• [Task requirements]
Treat the line containing "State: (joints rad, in" as the last one, and return every line exactly from the first line of the material below up to it.

• [Supplied information]

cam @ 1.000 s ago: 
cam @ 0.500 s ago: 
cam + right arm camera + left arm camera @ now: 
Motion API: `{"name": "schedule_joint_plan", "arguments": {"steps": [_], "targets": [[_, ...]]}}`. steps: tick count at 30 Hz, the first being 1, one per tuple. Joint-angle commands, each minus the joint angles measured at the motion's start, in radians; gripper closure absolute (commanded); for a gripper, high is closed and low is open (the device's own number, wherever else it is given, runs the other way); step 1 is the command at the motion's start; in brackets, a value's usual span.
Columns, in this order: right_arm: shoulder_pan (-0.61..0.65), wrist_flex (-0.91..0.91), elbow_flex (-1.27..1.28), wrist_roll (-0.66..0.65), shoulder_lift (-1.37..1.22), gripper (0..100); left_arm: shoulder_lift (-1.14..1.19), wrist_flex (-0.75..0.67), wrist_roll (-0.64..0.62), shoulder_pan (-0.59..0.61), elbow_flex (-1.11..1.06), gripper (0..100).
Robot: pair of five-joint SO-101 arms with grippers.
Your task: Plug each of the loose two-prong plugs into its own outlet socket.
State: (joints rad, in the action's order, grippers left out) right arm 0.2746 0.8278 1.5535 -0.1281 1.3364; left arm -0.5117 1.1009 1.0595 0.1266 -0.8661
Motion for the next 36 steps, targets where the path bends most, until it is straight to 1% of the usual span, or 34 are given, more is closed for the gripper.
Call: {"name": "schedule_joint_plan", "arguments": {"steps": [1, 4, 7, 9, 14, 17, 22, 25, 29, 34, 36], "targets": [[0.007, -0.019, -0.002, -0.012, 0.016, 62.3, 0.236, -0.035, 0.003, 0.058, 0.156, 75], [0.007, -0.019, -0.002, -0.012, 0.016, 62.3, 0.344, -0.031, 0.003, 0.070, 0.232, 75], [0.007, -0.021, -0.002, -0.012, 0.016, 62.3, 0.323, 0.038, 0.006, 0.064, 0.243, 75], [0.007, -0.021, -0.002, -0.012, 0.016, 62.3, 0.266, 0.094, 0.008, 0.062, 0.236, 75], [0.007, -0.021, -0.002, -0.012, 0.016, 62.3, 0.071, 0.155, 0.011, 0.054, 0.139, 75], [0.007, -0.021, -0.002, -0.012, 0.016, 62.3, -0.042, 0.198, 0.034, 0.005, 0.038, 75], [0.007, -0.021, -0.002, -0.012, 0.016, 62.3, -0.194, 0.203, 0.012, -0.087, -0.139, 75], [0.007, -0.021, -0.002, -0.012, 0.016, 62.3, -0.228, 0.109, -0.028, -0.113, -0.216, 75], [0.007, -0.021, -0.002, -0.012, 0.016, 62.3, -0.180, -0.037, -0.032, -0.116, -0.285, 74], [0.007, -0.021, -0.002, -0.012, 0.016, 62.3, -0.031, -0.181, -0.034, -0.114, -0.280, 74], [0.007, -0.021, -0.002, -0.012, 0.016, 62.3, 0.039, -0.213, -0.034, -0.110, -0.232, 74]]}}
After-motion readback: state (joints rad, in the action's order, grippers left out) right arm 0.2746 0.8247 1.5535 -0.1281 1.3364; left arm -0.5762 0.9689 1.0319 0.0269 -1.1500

• [Completed task]
cam @ 1.000 s ago: 
cam @ 0.500 s ago: 
cam + right arm camera + left arm camera @ now: 
Motion API: `{"name": "schedule_joint_plan", "arguments": {"steps": [_], "targets": [[_, ...]]}}`. steps: tick count at 30 Hz, the first being 1, one per tuple. Joint-angle commands, each minus the joint angles measured at the motion's start, in radians; gripper closure absolute (commanded); for a gripper, high is closed and low is open (the device's own number, wherever else it is given, runs the other way); step 1 is the command at the motion's start; in brackets, a value's usual span.
Columns, in this order: right_arm: shoulder_pan (-0.61..0.65), wrist_flex (-0.91..0.91), elbow_flex (-1.27..1.28), wrist_roll (-0.66..0.65), shoulder_lift (-1.37..1.22), gripper (0..100); left_arm: shoulder_lift (-1.14..1.19), wrist_flex (-0.75..0.67), wrist_roll (-0.64..0.62), shoulder_pan (-0.59..0.61), elbow_flex (-1.11..1.06), gripper (0..100).
Robot: pair of five-joint SO-101 arms with grippers.
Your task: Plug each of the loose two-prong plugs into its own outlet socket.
State: (joints rad, in the action's order, grippers left out) right arm 0.2746 0.8278 1.5535 -0.1281 1.3364; left arm -0.5117 1.1009 1.0595 0.1266 -0.8661

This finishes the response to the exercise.